I have an Ovalmaster and C60. 

I ride the C60 almost all the time - Ovalmaster basically is a backup bike, in case the c60 is in the shop.

Arabesque is probably really going to end up as an artwork - and not ridden.

tAlk me out of it.


----------



## MMsRepBike (Apr 1, 2014)

BDB said:


> tAlk me out of it.


----------



## Jon D (Apr 11, 2011)

Well I'll talk you out of not riding it, I love riding my Master


----------



## MMsRepBike (Apr 1, 2014)




----------



## Peter P. (Dec 30, 2006)

Don't bother. If it's not an Arabesque from the correct era, it's just another frame.


----------



## n2deep (Mar 23, 2014)

What a drop dead gorgeous frame,, I want one,, can we get a deal on a pair?


----------



## bottecchia_eja (Jul 18, 2010)

BDB said:


> I'm debating ordering one.
> 
> I have an Ovalmaster and C60.
> 
> ...


Get it! I just got a C60 to join the C59. Next year I am planning on ordering an Arabesque. Gorgeous bike! So go for it!!! :thumbsup:


----------



## BDB (Jul 8, 2002)

Okay. All. Good work. Ordered from Maestro. The baby blue colour


----------



## BDB (Jul 8, 2002)

Next question - what Build kit should I be looking for.
And it comes with a threadless fork, but Mike can have it threaded for 60 Euro.

Thoughts?


----------



## Fignon's Barber (Mar 2, 2004)

BDB said:


> Next question - what Build kit should I be looking for.
> And it comes with a threadless fork, but Mike can have it threaded for 60 Euro.
> 
> Thoughts?


Campag Athena. just accept that shifting to a larger gear is extremely poor compared to chorus/record (you have to click one gear at a time, and pedal a full rev ). but the silver alloy fits the persona of the frame.
saddle? rolls. even if you prefer modern saddles.
stem? if you are going for looks, go threaded. if you want a stem that's better performing, go threadless.


----------



## BDB (Jul 8, 2002)

That makes the most sense. For sure, and will even keep it at a manageable price, I've always wanted a rolls saddle from when I was a teenager, so will get one of those.

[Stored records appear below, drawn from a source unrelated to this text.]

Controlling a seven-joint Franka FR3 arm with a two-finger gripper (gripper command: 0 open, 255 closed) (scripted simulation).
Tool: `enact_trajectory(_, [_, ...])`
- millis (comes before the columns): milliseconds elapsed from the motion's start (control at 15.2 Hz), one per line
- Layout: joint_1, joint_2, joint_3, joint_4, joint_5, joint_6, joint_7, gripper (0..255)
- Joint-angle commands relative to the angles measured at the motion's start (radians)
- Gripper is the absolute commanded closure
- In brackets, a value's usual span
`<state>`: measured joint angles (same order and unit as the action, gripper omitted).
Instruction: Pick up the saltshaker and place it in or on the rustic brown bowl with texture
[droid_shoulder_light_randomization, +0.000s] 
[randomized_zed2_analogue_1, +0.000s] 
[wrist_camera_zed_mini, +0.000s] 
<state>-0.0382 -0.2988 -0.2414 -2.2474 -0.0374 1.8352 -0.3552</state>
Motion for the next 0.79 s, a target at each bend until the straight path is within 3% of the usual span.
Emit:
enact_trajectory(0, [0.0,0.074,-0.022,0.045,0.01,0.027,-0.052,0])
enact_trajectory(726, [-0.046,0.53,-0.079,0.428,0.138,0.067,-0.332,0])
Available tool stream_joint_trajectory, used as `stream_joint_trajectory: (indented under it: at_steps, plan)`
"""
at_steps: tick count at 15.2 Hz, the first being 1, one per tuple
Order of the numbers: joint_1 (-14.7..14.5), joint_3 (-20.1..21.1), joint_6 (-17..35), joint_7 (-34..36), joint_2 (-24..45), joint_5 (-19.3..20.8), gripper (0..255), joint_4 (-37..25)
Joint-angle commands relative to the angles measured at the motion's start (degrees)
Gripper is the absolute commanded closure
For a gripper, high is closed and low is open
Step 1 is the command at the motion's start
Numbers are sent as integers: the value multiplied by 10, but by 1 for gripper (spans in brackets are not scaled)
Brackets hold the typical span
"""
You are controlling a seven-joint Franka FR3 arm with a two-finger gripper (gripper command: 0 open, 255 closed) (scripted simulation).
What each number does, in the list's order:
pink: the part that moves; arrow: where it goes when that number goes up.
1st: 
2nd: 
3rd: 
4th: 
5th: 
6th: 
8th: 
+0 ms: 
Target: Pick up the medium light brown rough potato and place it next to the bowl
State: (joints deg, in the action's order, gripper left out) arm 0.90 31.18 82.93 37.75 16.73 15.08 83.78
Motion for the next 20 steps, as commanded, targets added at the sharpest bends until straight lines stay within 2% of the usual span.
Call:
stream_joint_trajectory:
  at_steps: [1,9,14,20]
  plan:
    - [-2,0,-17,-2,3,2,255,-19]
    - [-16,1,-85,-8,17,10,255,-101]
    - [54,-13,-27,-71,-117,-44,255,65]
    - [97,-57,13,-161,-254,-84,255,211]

Threadless makes more sense. 

https://www.instagram.com/p/BB3YVzwp0Rg/?taken-by=paulcomponent

Might be a little too geometric..


----------



## Fignon's Barber (Mar 2, 2004)

BDB said:


> That makes the most sense. For sure, and will even keep it at a manageable price, I've always wanted a rolls saddle from when I was a teenager, so will get one of those.
> 
> Threadless makes more sense.
> 
> ...


----------



## bottecchia_eja (Jul 18, 2010)

Fignon's Barber said:


> Campag Athena. just accept that shifting to a larger gear is extremely poor compared to chorus/record (you have to click one gear at a time, and pedal a full rev ). but the silver alloy fits the persona of the frame.
> saddle? rolls. even if you prefer modern saddles.
> stem? if you are going for looks, go threaded. if you want a stem that's better performing, go threadless.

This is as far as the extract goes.